▸ INPUT DATA
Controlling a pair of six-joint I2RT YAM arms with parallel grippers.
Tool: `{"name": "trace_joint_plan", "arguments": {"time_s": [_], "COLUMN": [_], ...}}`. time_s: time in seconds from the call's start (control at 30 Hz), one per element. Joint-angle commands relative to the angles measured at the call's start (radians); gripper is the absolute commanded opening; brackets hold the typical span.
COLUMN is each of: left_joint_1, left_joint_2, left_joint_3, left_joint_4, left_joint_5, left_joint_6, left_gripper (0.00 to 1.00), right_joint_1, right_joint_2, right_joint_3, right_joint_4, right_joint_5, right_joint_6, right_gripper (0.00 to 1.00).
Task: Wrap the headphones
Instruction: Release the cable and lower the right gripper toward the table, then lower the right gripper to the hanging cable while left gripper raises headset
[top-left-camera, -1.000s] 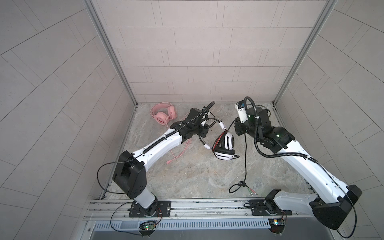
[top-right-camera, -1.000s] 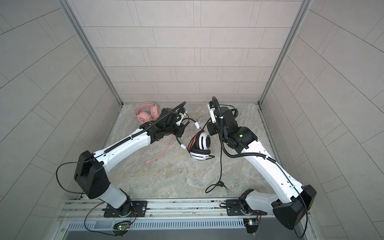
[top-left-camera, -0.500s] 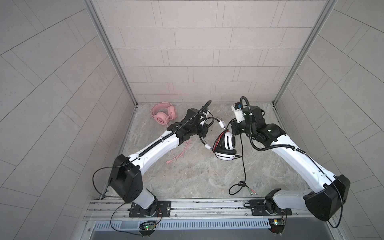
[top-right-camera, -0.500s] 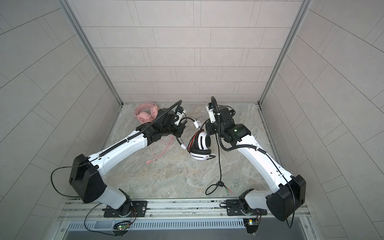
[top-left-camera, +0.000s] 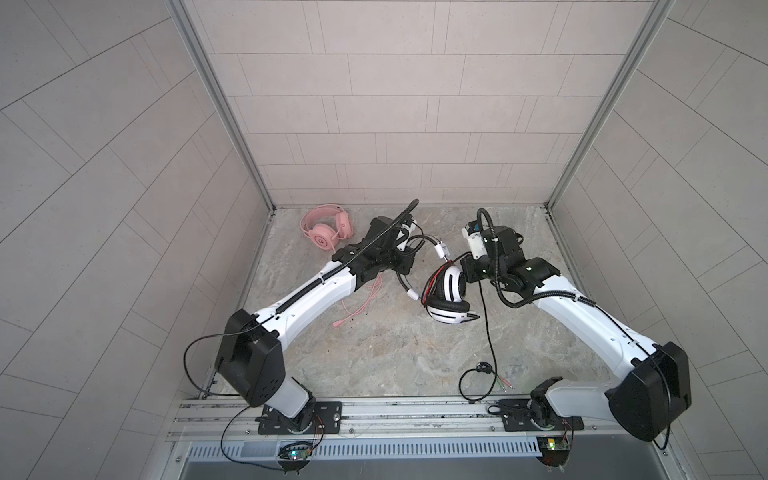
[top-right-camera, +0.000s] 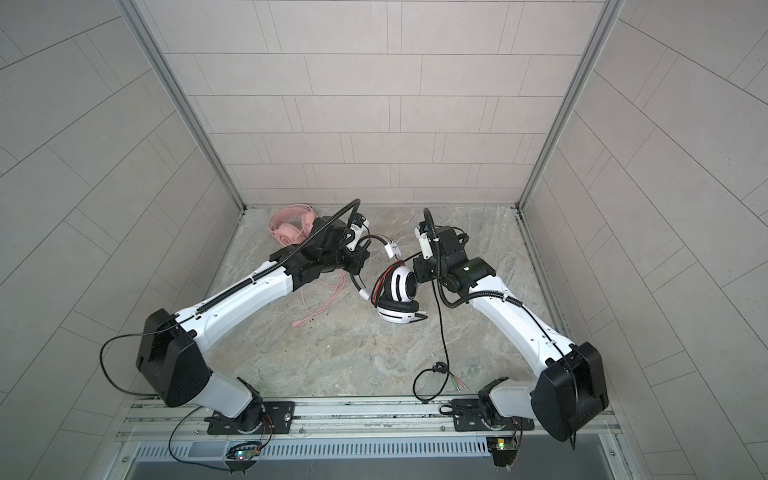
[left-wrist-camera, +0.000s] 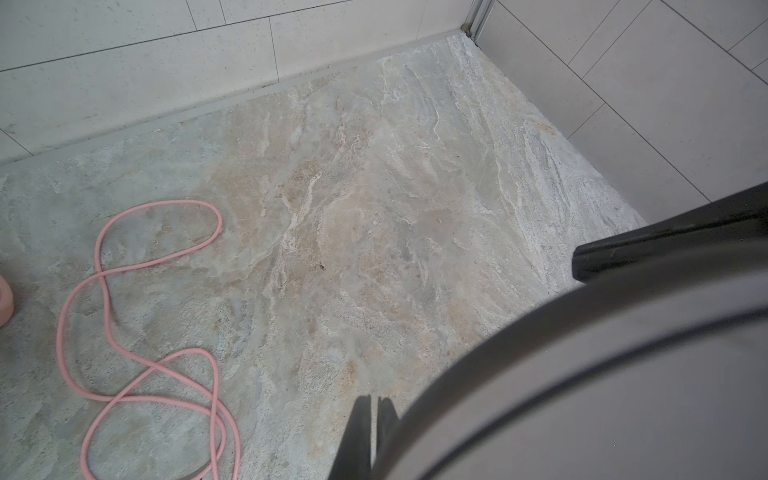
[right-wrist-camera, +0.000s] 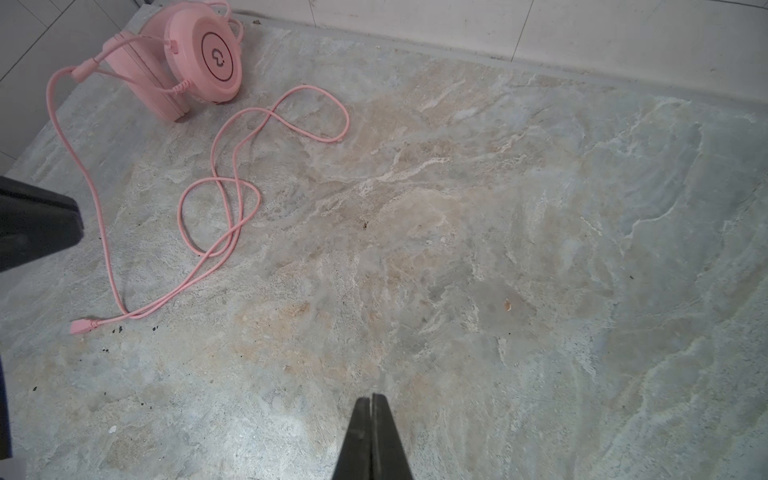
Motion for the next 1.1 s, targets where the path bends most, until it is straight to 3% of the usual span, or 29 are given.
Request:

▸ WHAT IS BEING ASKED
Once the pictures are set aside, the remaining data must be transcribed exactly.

▸ RESULT FOR THIS EXERCISE
Controlling a pair of six-joint I2RT YAM arms with parallel grippers.
Tool: `{"name": "trace_joint_plan", "arguments": {"time_s": [_], "COLUMN": [_], ...}}`. time_s: time in seconds from the call's start (control at 30 Hz), one per element. Joint-angle commands relative to the angles measured at the call's start (radians); gripper is the absolute commanded opening; brackets hold the typical span.
COLUMN is each of: left_joint_1, left_joint_2, left_joint_3, left_joint_4, left_joint_5, left_joint_6, left_gripper (0.00 to 1.00), right_joint_1, right_joint_2, right_joint_3, right_joint_4, right_joint_5, right_joint_6, right_gripper (0.00 to 1.00).
Task: Wrap the headphones
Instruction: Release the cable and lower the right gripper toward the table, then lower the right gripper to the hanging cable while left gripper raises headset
[top-left-camera, -1.000s] 
[top-right-camera, -1.000s] 
[top-left-camera, -0.500s] 
[top-right-camera, -0.500s] 
[top-left-camera, +0.000s] 
[top-right-camera, +0.000s] 
[left-wrist-camera, +0.000s] 
[right-wrist-camera, +0.000s] 
Motion for the next 1.1 s, targets where the path bends most, until it is straight to 3% of the usual span, or 29 are given.
Request:

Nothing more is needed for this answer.